Headpiece
A FIGHT AGAINST FINERY.
(A HISTORY OF THE SUMPTUARY LAWS IN SPAIN.)
It is a curious reflection that whilst all the serious acts and surroundings of civilised life have been rendered amenable to the law, whilst the very instincts inherent in the nature of mankind have been dominated and regulated by authority, utter failure has attended the persistent efforts of rulers to cope with the trivial follies of fashion, or to limit the vanity and extravagance of personal adornment. For long ages men, and particularly women, have insisted upon making themselves absurd and uncomfortable, at great cost and in an infinite variety of ways, in obedience to dictates or impulses springing from nobody knows where, and have only consented to forego each succeeding caprice when the taste for it has worn itself out and has given place to another, perhaps still more preposterous than its predecessor.
It has been from no fault of the rulers that they have been beaten in their fight with fashion, for they have tried their hardest for centuries. Our Plantagenet and Tudor sovereigns made many attempts to regulate the dress and adornment of their subjects, but the motive which mainly prompted them was the desire to differentiate the classes and prevent the humbler citizens from emulating, in appearance at least, their social superiors. In a state of society which depended upon the subjection of the majority by the privileged classes, this motive was perfectly reasonable; as was also the alternative one of protecting a particular national industry, which, in Tudor times especially, often furnished a reason for the imposition of sumptuary enactments; but both of these motives, from their very nature, were necessarily more or less ephemeral and artificial, because, on the one hand, the continual social development, the growing wealth of the traders and the emancipation of the labourers made the classes interdependent; and, on the other, the extended seaboard of England and the maritime enterprise of the inhabitants made the protection of a particular industry by prohibiting foreign competition impossible for any great length of time. The attempted interference, therefore, of English sovereigns with the dress of their lieges was intermittent and spasmodic, and was, at a comparatively early period, admitted to be useless.
Such, however, from various reasons was not the case in Spain. There the fight against finery was kept up persistently for nearly six centuries, and hardly a decade passed during that time without one or more petty and ridiculous attempts being made to interfere with the dress, food, personal habits, and surroundings of the people. The ostensible motives were usually different from those which operated in England. The separation of the classes has never been so complete in Spain as elsewhere in Europe, owing to the fact that from a very early period in the history of the country all Christians were banded together and dependent upon one another for protection against the common enemy, the infidel. Manual industry, moreover, was never a strong point with Spanish Christians, and the main reason for the various attempts to exclude foreign goods was the dread that Spanish gold would be sent out to pay for them. Nothing is more striking, indeed, than the absolutely murderous effect upon Spanish industry exerted by most of the paternal attempts at interference with trade, but political economy was even more of a dead letter amongst that nation of warriors than with our own ancestors. The earliest object of the great mass of sumptuary laws in Spain was to restrict the dreaded taste for luxury and splendour which was felt to be a characteristic of the hated Moor, who had been conquered bit by bit by people who were content to live roughly, feed frugally, and dress plainly. But with victory came wealth, with peace came intermixture, and the subtle, refined, Oriental blood, with its love of pomp and brilliancy, gradually permeated the rough Gothic-Iberians, until its manifestations alarmed rulers whose power still largely depended upon the self-sacrificing frugality and hardy endurance of their subjects. Thus it was that the attempt was made to keep people frugal and homely whilst they were growing rich, and the tendency continued during all the centuries that the struggle against Spanish luxury went on, although during the last three centuries of the period the original motive had disappeared, and the usual excuse for the interference of the King with the dress of his subjects was the desire to prevent them from spending so much money upon themselves, in order that they might spend more upon him.
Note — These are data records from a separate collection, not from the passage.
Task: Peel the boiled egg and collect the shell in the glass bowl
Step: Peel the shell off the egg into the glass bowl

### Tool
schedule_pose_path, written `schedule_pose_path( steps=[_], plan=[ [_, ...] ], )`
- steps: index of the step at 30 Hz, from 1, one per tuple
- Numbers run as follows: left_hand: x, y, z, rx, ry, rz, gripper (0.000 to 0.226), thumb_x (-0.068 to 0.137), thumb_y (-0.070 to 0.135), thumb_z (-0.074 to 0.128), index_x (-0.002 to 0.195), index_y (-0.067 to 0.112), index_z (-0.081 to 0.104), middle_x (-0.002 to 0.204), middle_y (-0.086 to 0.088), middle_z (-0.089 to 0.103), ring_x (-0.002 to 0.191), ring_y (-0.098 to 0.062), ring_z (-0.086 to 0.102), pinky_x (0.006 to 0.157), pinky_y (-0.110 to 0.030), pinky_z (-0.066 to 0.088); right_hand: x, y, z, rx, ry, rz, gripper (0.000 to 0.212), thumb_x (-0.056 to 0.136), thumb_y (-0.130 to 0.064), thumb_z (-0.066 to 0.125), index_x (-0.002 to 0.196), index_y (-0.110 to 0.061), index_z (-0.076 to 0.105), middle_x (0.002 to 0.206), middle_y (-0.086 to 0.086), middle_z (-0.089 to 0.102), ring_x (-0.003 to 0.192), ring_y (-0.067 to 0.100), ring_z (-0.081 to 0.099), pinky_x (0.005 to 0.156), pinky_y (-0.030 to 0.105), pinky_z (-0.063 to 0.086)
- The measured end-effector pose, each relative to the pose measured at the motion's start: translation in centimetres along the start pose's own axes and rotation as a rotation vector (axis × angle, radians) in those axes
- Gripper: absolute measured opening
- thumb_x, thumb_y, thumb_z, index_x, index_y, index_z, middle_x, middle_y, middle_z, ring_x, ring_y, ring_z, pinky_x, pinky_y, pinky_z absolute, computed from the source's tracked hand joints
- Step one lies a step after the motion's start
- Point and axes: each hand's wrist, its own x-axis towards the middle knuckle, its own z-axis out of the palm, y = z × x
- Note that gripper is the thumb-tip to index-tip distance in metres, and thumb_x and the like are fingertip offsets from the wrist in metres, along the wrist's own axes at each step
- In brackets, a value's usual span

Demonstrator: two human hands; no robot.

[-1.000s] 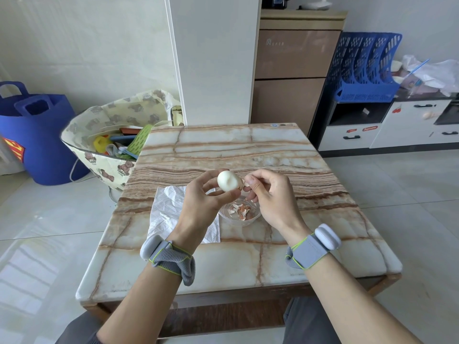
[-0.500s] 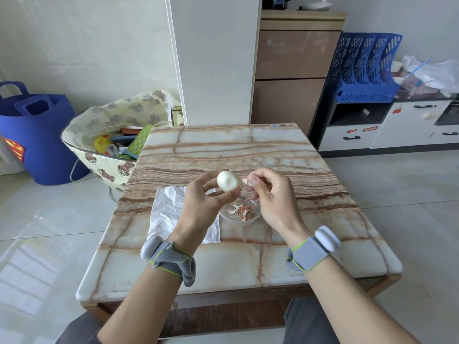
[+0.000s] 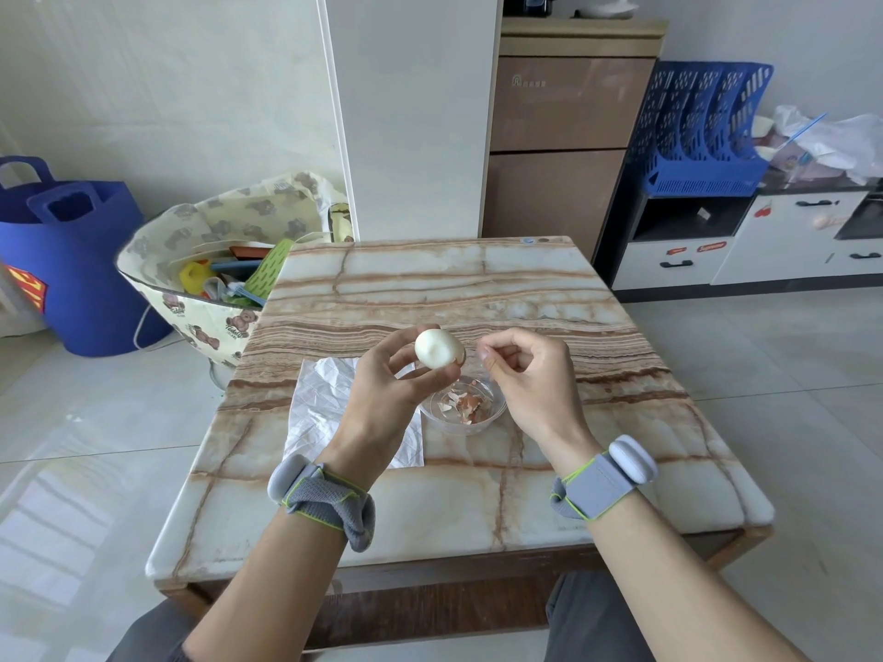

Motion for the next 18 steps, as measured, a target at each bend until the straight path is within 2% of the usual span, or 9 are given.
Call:
schedule_pose_path(
  steps=[4,6,9,13,18],
  plan=[
    [0.11,0.11,-0.02,-0.058,-0.027,0.001,0.058,0.069,0.007,0.088,0.123,0.012,0.069,0.126,-0.028,0.066,0.103,-0.031,0.074,0.096,-0.036,0.058,-0.17,-0.25,0.09,0.113,-0.075,0.019,0.013,0.1,-0.023,0.066,0.092,-0.019,0.076,0.08,0.003,0.077,0.066,0.014,0.071,0.066,0.037,0.058],
    [0.14,0.15,0.01,-0.071,-0.04,-0.003,0.057,0.07,0.008,0.088,0.124,0.011,0.068,0.124,-0.03,0.067,0.103,-0.033,0.073,0.099,-0.039,0.057,-0.33,-0.37,0.16,0.164,-0.13,0.042,0.017,0.101,-0.03,0.066,0.097,-0.017,0.076,0.084,0.007,0.078,0.069,0.018,0.073,0.066,0.034,0.058],
    [0.02,0.3,0.13,-0.044,-0.029,-0.006,0.055,0.069,0.015,0.092,0.119,0.012,0.07,0.115,-0.025,0.072,0.102,-0.036,0.074,0.102,-0.044,0.056,-0.59,-0.51,0.3,0.235,-0.178,0.062,0.02,0.104,-0.028,0.064,0.104,-0.011,0.074,0.088,0.012,0.078,0.073,0.024,0.073,0.068,0.037,0.061],
    [-0.13,0.31,0.29,0.028,0.021,0.003,0.05,0.066,0.02,0.096,0.108,0.02,0.071,0.102,-0.012,0.076,0.091,-0.027,0.076,0.086,-0.036,0.058,-0.65,-0.73,0.36,0.272,-0.197,0.06,0.021,0.104,-0.024,0.065,0.105,-0.005,0.074,0.088,0.013,0.077,0.075,0.022,0.073,0.072,0.035,0.061],
    [-0.22,0.38,0.38,0.028,0.035,0.003,0.055,0.06,0.019,0.094,0.108,0.016,0.067,0.101,-0.016,0.076,0.089,-0.031,0.075,0.082,-0.035,0.061,-0.32,-0.82,0.46,0.293,-0.179,0.086,0.016,0.101,-0.017,0.069,0.108,-0.004,0.075,0.094,0.013,0.079,0.081,0.02,0.077,0.073,0.034,0.063]
  ],
)
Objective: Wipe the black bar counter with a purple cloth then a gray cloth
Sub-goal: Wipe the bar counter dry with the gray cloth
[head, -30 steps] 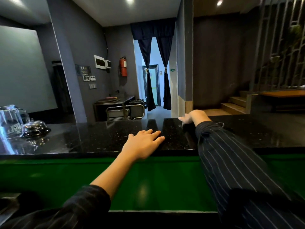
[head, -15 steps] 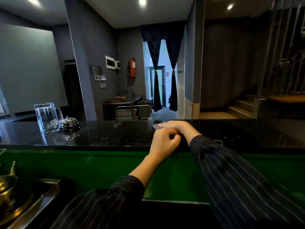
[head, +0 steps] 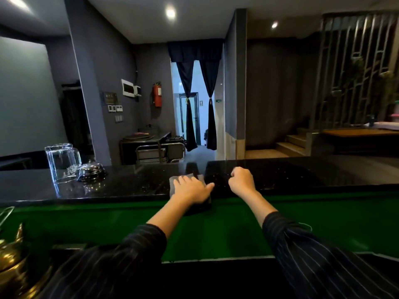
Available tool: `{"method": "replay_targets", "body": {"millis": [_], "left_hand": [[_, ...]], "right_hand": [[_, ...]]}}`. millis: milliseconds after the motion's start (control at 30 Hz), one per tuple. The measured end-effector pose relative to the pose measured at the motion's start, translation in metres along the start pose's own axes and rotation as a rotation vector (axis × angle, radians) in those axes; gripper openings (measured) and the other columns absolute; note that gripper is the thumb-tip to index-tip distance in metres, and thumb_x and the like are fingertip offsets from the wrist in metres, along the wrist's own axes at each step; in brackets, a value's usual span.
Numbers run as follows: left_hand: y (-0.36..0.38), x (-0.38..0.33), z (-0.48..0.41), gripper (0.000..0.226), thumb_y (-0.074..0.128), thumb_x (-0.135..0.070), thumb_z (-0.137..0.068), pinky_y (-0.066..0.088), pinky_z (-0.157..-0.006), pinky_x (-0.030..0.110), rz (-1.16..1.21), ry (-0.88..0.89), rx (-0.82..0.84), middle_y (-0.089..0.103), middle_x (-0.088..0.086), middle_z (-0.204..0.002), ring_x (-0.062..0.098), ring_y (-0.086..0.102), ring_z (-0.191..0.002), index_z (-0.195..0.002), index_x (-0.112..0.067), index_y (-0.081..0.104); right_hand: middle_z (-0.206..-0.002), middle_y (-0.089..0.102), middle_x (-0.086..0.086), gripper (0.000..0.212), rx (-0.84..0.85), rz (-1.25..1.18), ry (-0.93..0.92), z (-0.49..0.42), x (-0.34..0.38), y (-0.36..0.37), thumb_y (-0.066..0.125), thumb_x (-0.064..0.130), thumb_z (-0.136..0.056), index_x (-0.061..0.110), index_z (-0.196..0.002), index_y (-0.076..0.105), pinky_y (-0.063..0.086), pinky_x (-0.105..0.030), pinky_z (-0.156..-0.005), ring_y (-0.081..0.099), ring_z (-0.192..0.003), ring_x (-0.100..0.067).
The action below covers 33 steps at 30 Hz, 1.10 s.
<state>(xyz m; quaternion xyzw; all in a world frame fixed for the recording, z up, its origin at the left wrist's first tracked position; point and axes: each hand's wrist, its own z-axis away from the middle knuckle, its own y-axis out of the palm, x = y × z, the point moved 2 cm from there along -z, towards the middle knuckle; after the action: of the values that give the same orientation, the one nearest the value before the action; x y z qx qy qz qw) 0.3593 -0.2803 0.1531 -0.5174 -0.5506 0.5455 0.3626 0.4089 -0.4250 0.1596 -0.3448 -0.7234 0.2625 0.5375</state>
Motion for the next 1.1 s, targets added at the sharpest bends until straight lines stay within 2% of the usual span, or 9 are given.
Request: {"method": "replay_targets", "body": {"millis": [100,167,233,300,500,800,900,1000,1100], "left_hand": [[0.014,0.005,-0.026,0.078,0.015,-0.062,-0.090,0.014,-0.115,0.055,-0.056,0.094,0.001,0.025,0.023,-0.154,0.039,0.021,-0.143,-0.148,-0.011,0.024],[0.009,0.023,-0.049,0.073,0.012,-0.060,-0.090,0.012,-0.115,0.056,-0.081,0.140,0.087,0.019,0.018,-0.158,0.036,0.017,-0.145,-0.150,-0.019,0.018],[0.002,0.051,-0.072,0.074,0.017,-0.060,-0.091,0.009,-0.117,0.054,-0.051,0.093,0.134,0.016,0.012,-0.160,0.030,0.015,-0.147,-0.151,-0.016,0.015],[-0.002,0.082,-0.093,0.073,0.020,-0.059,-0.092,0.008,-0.117,0.052,-0.060,0.044,0.128,0.015,0.008,-0.161,0.029,0.014,-0.148,-0.150,-0.015,0.014],[-0.006,0.136,-0.149,0.073,0.019,-0.059,-0.092,0.009,-0.119,0.051,-0.110,-0.115,0.110,0.014,0.007,-0.161,0.029,0.014,-0.148,-0.151,-0.017,0.014],[0.014,-0.012,-0.115,0.063,0.021,-0.051,-0.095,0.015,-0.119,0.051,-0.091,0.395,0.189,0.023,0.009,-0.158,0.028,0.023,-0.146,-0.148,-0.016,0.023],[0.004,0.026,-0.096,0.065,0.019,-0.056,-0.094,0.016,-0.119,0.051,-0.029,0.390,0.178,0.023,0.007,-0.158,0.029,0.023,-0.146,-0.149,-0.021,0.023],[-0.011,0.109,-0.088,0.068,0.018,-0.060,-0.092,0.016,-0.120,0.045,-0.040,0.226,0.112,0.023,0.006,-0.158,0.025,0.024,-0.146,-0.148,-0.022,0.024],[-0.027,0.180,-0.074,0.062,0.021,-0.050,-0.097,0.012,-0.119,0.037,-0.078,0.079,0.077,0.019,0.005,-0.160,0.022,0.020,-0.147,-0.150,-0.017,0.020]], "right_hand": [[-0.133,0.057,-0.017,0.040,0.100,0.211,-0.113,-0.005,-0.002,0.015,0.038,0.031,-0.099,0.007,-0.127,0.056,0.043,-0.041,-0.097,0.049,-0.126,-0.034],[-0.152,0.039,-0.014,0.060,0.227,0.271,-0.130,-0.009,0.003,0.021,0.025,0.050,-0.100,0.013,-0.146,0.038,0.030,-0.045,-0.111,0.032,-0.143,-0.030],[-0.163,0.014,-0.009,0.064,0.348,0.347,-0.153,-0.014,0.002,0.027,0.014,0.055,-0.099,0.025,-0.155,0.018,0.012,-0.048,-0.119,0.010,-0.151,-0.026],[-0.165,0.005,-0.007,0.061,0.405,0.399,-0.173,-0.018,-0.003,0.032,0.010,0.055,-0.099,0.032,-0.155,0.010,0.006,-0.050,-0.120,0.004,-0.152,-0.026],[-0.153,0.038,-0.001,0.053,0.181,0.554,-0.295,-0.022,-0.003,0.041,0.020,0.051,-0.099,0.034,-0.148,0.032,0.033,-0.049,-0.105,0.036,-0.138,-0.030],[-0.145,0.048,-0.001,0.045,0.152,0.485,-0.234,-0.016,0.004,0.030,0.024,0.036,-0.101,0.028,-0.142,0.042,0.035,-0.051,-0.101,0.043,-0.132,-0.030],[-0.149,0.045,0.004,0.046,0.182,0.396,-0.202,-0.010,0.004,0.025,0.026,0.033,-0.100,0.031,-0.144,0.040,0.034,-0.046,-0.102,0.041,-0.135,-0.026],[-0.150,0.044,0.004,0.045,0.202,0.362,-0.195,-0.005,0.004,0.024,0.026,0.034,-0.101,0.031,-0.144,0.040,0.034,-0.044,-0.102,0.040,-0.136,-0.025],[-0.148,0.046,0.003,0.044,0.172,0.382,-0.196,-0.006,0.005,0.025,0.024,0.035,-0.101,0.030,-0.142,0.040,0.035,-0.046,-0.099,0.041,-0.133,-0.027]]}}
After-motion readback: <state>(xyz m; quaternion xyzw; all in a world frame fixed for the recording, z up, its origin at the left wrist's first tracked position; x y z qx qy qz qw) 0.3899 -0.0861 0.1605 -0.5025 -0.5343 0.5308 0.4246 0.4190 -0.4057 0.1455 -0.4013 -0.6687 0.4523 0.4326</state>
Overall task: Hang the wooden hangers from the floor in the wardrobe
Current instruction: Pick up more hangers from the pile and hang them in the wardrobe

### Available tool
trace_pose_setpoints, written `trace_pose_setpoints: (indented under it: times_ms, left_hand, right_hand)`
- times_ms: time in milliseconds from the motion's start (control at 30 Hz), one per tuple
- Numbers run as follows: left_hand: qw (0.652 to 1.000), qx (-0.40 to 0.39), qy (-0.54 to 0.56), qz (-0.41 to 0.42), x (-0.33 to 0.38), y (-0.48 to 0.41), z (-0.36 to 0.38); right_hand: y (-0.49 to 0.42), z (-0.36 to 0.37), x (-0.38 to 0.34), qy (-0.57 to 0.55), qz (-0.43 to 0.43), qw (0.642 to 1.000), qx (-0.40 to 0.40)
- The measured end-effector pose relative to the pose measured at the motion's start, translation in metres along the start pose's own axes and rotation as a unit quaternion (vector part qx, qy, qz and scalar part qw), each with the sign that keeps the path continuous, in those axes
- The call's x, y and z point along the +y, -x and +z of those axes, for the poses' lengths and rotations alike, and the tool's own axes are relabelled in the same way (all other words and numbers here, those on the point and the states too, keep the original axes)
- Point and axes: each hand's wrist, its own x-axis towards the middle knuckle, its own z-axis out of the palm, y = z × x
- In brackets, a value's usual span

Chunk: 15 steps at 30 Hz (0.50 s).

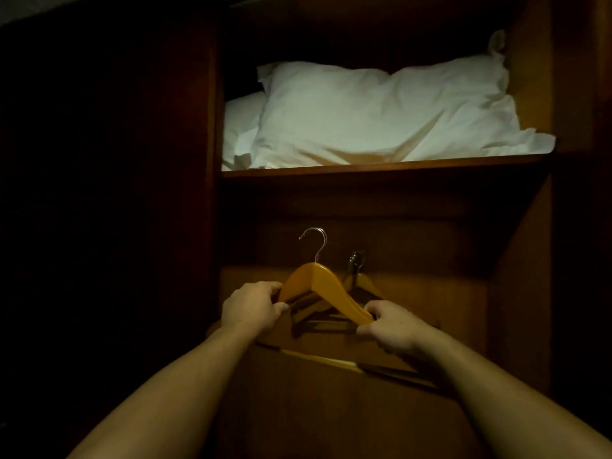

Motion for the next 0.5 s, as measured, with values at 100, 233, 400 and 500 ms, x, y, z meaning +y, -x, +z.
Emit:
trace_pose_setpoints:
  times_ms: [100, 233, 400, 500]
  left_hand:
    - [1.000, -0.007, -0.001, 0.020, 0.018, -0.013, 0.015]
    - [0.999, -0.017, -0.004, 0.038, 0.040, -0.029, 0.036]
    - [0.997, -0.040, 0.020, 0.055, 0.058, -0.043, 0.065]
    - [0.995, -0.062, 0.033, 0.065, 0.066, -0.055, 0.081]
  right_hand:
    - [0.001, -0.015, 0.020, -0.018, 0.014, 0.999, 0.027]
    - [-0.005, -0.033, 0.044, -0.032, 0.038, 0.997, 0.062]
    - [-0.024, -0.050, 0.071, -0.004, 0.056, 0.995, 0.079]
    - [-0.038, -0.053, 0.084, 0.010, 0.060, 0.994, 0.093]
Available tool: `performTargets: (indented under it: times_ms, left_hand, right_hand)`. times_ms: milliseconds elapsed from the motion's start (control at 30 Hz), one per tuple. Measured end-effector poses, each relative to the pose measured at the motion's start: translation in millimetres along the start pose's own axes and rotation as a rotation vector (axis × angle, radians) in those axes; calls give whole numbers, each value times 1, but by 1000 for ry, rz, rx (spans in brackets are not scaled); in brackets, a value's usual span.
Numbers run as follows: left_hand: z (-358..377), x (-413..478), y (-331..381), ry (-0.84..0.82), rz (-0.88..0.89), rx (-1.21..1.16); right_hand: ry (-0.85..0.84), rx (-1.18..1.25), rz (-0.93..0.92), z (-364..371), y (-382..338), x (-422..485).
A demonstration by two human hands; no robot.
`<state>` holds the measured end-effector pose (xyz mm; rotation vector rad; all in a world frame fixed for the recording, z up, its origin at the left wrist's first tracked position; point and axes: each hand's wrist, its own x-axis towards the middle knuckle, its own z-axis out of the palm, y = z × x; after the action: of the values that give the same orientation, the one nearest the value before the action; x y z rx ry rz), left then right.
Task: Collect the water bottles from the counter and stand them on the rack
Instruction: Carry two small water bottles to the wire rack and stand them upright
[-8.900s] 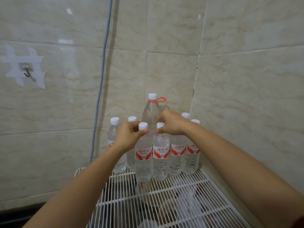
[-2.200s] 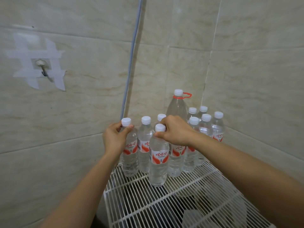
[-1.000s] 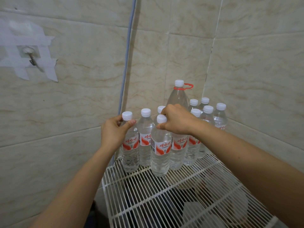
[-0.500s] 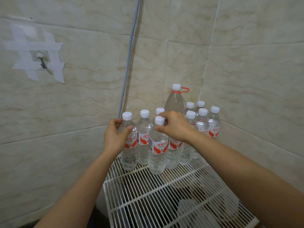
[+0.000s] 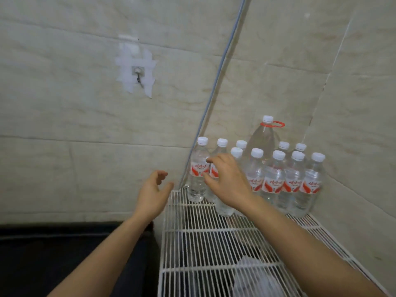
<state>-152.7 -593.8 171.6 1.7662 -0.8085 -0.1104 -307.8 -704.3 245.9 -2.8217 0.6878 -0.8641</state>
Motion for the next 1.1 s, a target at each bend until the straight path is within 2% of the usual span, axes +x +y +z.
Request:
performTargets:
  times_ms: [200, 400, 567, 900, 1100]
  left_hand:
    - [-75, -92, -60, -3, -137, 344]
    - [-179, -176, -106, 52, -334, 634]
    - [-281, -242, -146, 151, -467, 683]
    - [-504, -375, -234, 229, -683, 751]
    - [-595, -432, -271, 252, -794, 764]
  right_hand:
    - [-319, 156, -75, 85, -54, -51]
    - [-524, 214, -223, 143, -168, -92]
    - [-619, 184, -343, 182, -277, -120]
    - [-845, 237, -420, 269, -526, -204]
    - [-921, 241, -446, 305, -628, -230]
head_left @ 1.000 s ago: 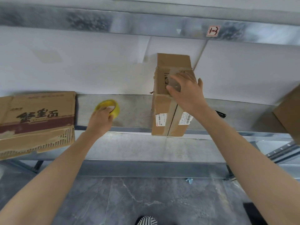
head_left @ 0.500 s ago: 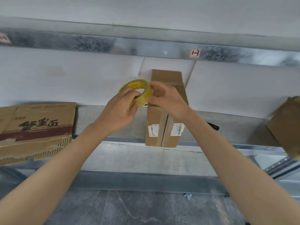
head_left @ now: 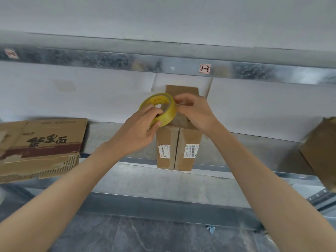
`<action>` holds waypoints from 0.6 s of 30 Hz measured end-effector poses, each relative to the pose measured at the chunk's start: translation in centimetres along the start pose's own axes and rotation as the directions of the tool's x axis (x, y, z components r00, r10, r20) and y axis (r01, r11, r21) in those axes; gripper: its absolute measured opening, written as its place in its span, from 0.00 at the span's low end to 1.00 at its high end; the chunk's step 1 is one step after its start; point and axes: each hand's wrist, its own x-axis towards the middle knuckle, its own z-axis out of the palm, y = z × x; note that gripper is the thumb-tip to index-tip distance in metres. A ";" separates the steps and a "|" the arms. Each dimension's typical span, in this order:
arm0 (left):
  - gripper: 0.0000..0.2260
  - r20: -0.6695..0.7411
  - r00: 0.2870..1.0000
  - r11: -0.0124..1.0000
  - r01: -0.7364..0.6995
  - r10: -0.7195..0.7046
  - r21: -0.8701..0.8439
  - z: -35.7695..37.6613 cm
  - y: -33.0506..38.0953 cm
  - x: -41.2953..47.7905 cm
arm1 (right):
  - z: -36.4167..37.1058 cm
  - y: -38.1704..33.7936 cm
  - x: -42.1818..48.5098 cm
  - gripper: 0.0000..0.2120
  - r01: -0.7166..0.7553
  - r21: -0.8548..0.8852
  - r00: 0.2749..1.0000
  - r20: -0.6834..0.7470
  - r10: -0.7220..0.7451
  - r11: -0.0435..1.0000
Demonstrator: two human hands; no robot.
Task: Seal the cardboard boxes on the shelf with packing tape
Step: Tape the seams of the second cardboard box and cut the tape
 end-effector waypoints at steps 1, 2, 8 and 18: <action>0.08 0.000 1.000 1.000 0.004 -0.004 0.000 0.1 0.1 0.1 | -0.2 0.0 0.0 0.10 0.008 -0.009 1.000 -0.015 -0.009 1.000; 0.08 0.001 1.000 1.000 0.005 -0.005 0.003 0.1 0.2 0.2 | -0.3 0.1 0.0 0.09 0.016 -0.010 1.000 -0.024 -0.016 1.000; 0.06 0.008 1.000 1.000 -0.004 0.003 0.030 0.5 0.7 0.4 | -1.1 0.5 0.1 0.05 -0.002 0.037 1.000 -0.026 0.003 0.999; 0.08 0.035 0.999 0.993 -0.023 0.019 0.114 0.8 0.5 0.7 | -1.7 0.8 0.0 0.02 0.051 -0.029 0.994 0.096 -0.048 0.998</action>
But, whatever the motives may have been, the fight against extravagance was carried on as persistently as fruitlessly until quite recent times, and there exists a mass of information with regard to the dress and manners of the people in the Spanish sumptuary enactments unequalled elsewhere. The decrees usually took the form of a representation from the Cortes to the sovereign, setting forth in a preamble the particular abuses to be remedied, and then proposing a remedy which the sovereign usually confirmed by what was called his "pragmatic sanction," and the decree was then proclaimed and had the force of law. A large number of these decrees or "pragmatics" of the highest interest will be found in the British Museum manuscripts (MSS. Add. 9933 and 9934), and many more are set forth in Sempere's "Historia de las leyes suntuarias" (Madrid, 1788), whilst the familiar and festive traditions of old Madrid teem with quaint stories of ingenious evasions and jovial defiance of the laws under the very noses of the sable-clad Acaldes and Alguaciles, whose grave and solemn duty it was to clip lovelocks and measure frills and furbelows.
The first vicious extravagance which seizes upon a hardy, simple people who find themselves safe after a period of struggle is naturally that of gluttony; and the earliest sumptuary decrees of the Castilian kings were directed against this particular excess.